It is deeply unbelievable that NATO would have intervened in this conflict in favor of the KLA if its well-informed intelligence services had labeled its leaders as members of a criminal organization.
Written by Daan Everts
In Scheveningen, The Hague, there is an infamous prison: the “Oranjehotel.” During World War II, Dutch resistance fighters were locked up here, often awaiting their execution.
Today, it has been turned into a museum honoring the heroes of the resistance. In this same complex of buildings – part of which no longer houses ordinary prisoners – four resistance fighters from Kosovo have been held in pretrial detention for five and a half years: two and a half of them in the pretrial phase. Not as heroes of the resistance, as they are widely regarded in Kosovo, but as defendants for “war crimes”, “crimes against humanity” and “participation in a joint criminal enterprise”.
What a poignant irony!
These four prisoners are not just anyone: they are a former Prime Minister and President, two former Speakers of Parliament, and a former MP/chairman of the parliamentary group. All four were leaders of the Kosovo Liberation Army (KLA), which aimed to end the Serbian apartheid regime in Kosovo during the 90s.
They chose guerrilla warfare after negotiations for broad self-government – the autonomy that Milosevic had stripped Kosovo of – proved fruitless. Although they reluctantly accepted the Western-brokered Rambouillet Accords in March 1999, the war escalated into full-scale war when the Serbian government under Milosevic refused to sign it. As in other wars during the breakup of Yugoslavia, the Serbs once again missed the opportunity for a positive solution.
That bloody war had its legal epilogue in The Hague through the so-called Hague Tribunal for the Former Yugoslavia, which tried war crimes. In Serbia, and not entirely without reason, this court was accused of anti-Serb bias. Thus, when the Swiss senator of the Council of Europe, Dick Marty, published a report in 2011 accusing the leaders of the KLA of nothing less than trafficking in the organs of Serbian prisoners, Russia and Serbia rushed to demand special legal proceedings against the Kosovo Albanians.
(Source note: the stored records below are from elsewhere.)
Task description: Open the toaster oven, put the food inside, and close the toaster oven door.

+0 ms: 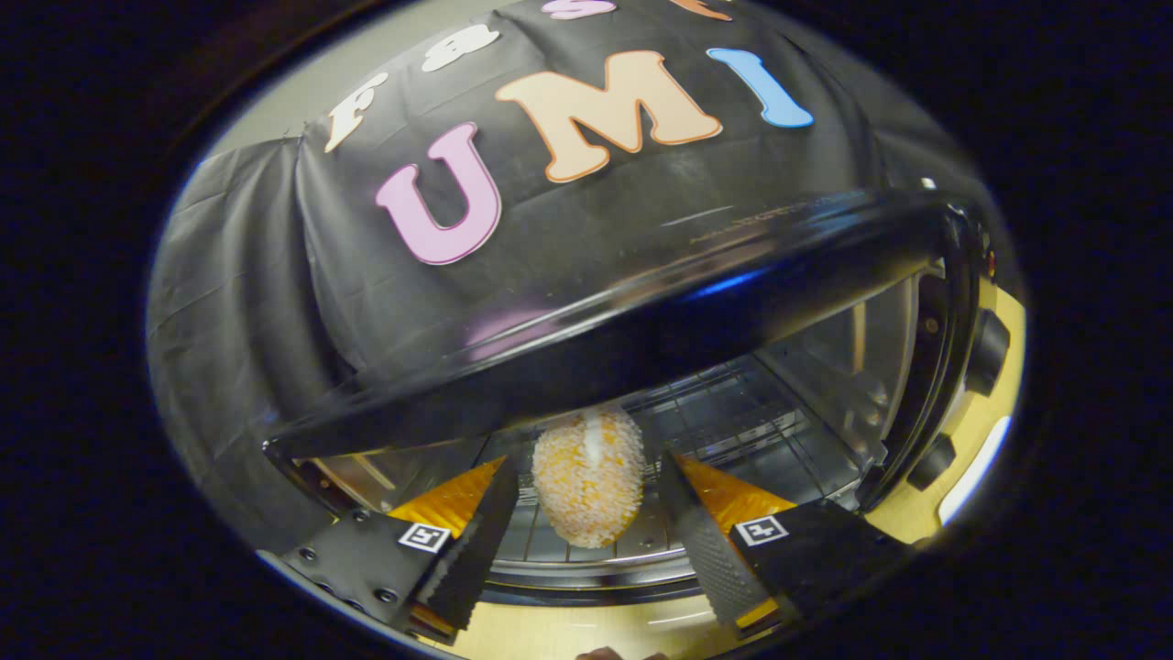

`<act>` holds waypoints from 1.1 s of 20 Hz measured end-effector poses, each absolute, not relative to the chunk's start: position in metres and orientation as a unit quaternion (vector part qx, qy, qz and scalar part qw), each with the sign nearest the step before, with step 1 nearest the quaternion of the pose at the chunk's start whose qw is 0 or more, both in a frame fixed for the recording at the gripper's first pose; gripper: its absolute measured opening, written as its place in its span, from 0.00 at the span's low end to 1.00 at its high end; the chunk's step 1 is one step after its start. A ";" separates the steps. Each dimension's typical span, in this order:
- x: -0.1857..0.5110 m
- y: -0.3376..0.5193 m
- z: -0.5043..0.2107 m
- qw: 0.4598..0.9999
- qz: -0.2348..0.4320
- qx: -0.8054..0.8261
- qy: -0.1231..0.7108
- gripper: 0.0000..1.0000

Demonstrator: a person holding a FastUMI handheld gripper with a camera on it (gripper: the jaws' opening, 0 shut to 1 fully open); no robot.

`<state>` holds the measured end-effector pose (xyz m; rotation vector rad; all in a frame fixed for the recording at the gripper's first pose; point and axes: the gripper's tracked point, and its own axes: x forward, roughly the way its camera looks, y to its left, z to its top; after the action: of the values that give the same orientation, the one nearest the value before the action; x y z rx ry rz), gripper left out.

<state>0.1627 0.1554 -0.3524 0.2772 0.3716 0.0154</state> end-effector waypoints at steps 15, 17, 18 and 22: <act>0.013 0.103 -0.305 0.991 -0.011 0.057 0.122 0.97; -0.007 0.097 -0.313 0.991 -0.021 0.044 0.124 0.97; -0.017 0.097 -0.314 0.992 -0.025 0.040 0.119 0.97; -0.051 0.092 -0.333 0.993 -0.043 0.009 0.112 0.97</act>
<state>-0.0507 0.0924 -0.3325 0.0182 0.2236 -0.0858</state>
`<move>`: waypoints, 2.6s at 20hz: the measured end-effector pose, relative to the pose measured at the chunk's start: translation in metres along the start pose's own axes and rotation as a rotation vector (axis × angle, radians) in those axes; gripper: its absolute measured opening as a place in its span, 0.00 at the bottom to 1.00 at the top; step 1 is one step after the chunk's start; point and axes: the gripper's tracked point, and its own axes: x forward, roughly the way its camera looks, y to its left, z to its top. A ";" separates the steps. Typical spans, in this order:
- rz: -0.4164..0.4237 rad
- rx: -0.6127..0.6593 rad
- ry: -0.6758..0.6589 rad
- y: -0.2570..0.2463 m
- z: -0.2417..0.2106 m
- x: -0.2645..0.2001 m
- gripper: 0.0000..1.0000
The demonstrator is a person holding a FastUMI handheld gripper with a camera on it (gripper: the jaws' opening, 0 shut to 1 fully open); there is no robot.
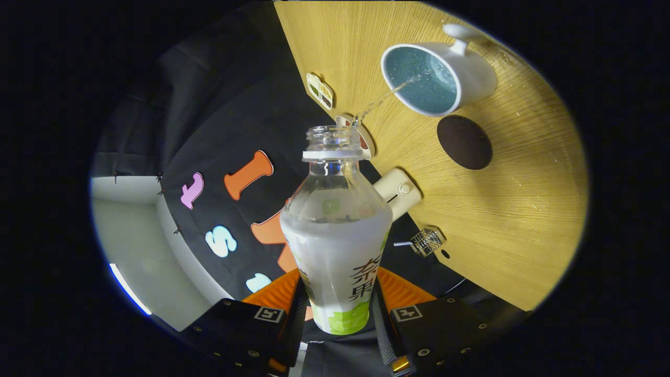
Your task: Take the bottle from table, then pour the juice into the cup, finally place the bottle on the coaster
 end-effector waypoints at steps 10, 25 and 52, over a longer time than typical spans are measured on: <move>-0.007 -0.049 -0.006 -0.003 0.002 -0.002 0.60; -0.078 -0.574 -0.013 -0.025 0.011 -0.004 0.60; -0.402 -2.014 -0.271 -0.010 0.044 0.035 0.60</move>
This accusation was first leveled by Carla del Ponte of the Yugoslav Tribunal and later repeated by Clint Williamson, without providing any concrete evidence. Under immense international pressure and with the insistence on the ground by then-Deputy Prime Minister Thaçi – now one of the four defendants – independent Kosovo agreed to the establishment of the Special Court in 2015.
Although it legally became part of the Kosovo legal system, it was established in The Hague as a fully independent international institution, with supremacy over all local justice institutions.
The court is funded mainly by the EU and associated countries, but surprisingly it is run almost entirely by Americans.
The chief prosecutor is always American, as is the presiding judge, as well as the defense lawyers of the defendants. American justice in action on the “Raamweg” street in The Hague!
When the final indictment was released in October 2020, it became clear that the original and primary reason for the creation of this court – the phantom allegation of organ trafficking – no longer existed. Other charges, such as those mentioned above, now had to justify its very existence.
There are also more banal reasons that contribute to the tribunal's longevity: hundreds of highly coveted and often tax-exempt jobs, millions of euros invested without accountability, and international indifference to this process and the fate of the four Kosovars – especially now that the world's attention is focused on much larger war crimes, in much more important global regions.
The prosecution has now announced its request for a sentence: 45 years in prison. For the defendants, this practically means life imprisonment, since they are all over the age of 50. What makes the situation even more absurd is the fact that the so-called KLA zone commanders, who were much closer to the acts of resistance in the war zones, have been declared innocent, in the past, of similar charges by the Tribunal for Yugoslavia.
As I have seen and experienced firsthand, the KLA was highly decentralized, not to mention a very fragmented and disorganized organization. Local resistance groups operated almost independently and did not obey the higher leadership very much.
It is difficult to understand how the central leadership can be accused of involvement in local guerrilla activities, which undoubtedly included acts of revenge with fatal consequences. Former President Thaçi, for example, spent almost the entire war abroad.
It is also deeply implausible that NATO would have intervened in this conflict on behalf of the KLA if its well-informed intelligence services had identified its leaders as members of a criminal organization. Various witnesses from the highest military and diplomatic circles, including the former NATO Supreme Commander at the time, have confirmed in recent weeks the lack of a genuine chain of command between the formal KLA leadership and local resistance groups.
Looking at this from a broader perspective, I fear that this dubious trial is doing no credit to international justice.
The author of this article, Daan Everts, served as Head of the OSCE Mission in Albania during the Kosovo war and Head of the OSCE Mission in Kosovo immediately after the war.
The opinion piece was first sent for publication to the editorial staff of VOX Kosova.